* [REQUIREMENT] Please copy every line below that contains the string "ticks".

*** Block opens ***

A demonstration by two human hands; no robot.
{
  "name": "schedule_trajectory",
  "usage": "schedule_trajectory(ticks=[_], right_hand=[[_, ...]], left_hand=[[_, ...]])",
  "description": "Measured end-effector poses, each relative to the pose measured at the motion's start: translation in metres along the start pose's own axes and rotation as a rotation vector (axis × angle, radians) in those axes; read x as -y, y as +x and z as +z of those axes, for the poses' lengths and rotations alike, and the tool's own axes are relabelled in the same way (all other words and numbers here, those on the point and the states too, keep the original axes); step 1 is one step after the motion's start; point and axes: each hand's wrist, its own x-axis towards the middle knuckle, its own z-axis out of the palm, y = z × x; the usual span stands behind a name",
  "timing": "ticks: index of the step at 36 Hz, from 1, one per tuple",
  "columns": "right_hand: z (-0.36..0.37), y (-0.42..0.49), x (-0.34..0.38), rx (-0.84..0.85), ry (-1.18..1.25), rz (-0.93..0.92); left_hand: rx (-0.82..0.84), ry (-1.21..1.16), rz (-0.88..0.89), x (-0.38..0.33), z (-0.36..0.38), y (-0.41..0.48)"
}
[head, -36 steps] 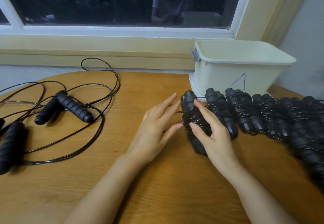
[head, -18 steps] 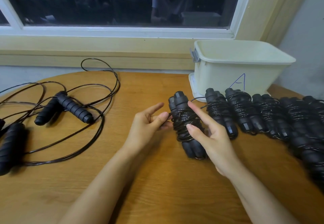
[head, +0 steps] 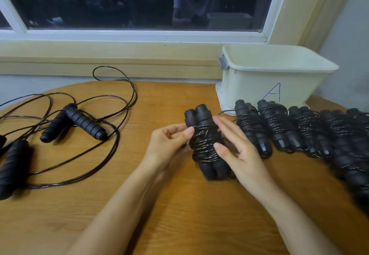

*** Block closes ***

* [SOLVED PROBLEM]
  "usage": "schedule_trajectory(ticks=[_], right_hand=[[_, ...]], left_hand=[[_, ...]])",
  "timing": "ticks: index of the step at 36 Hz, from 1, one per tuple",

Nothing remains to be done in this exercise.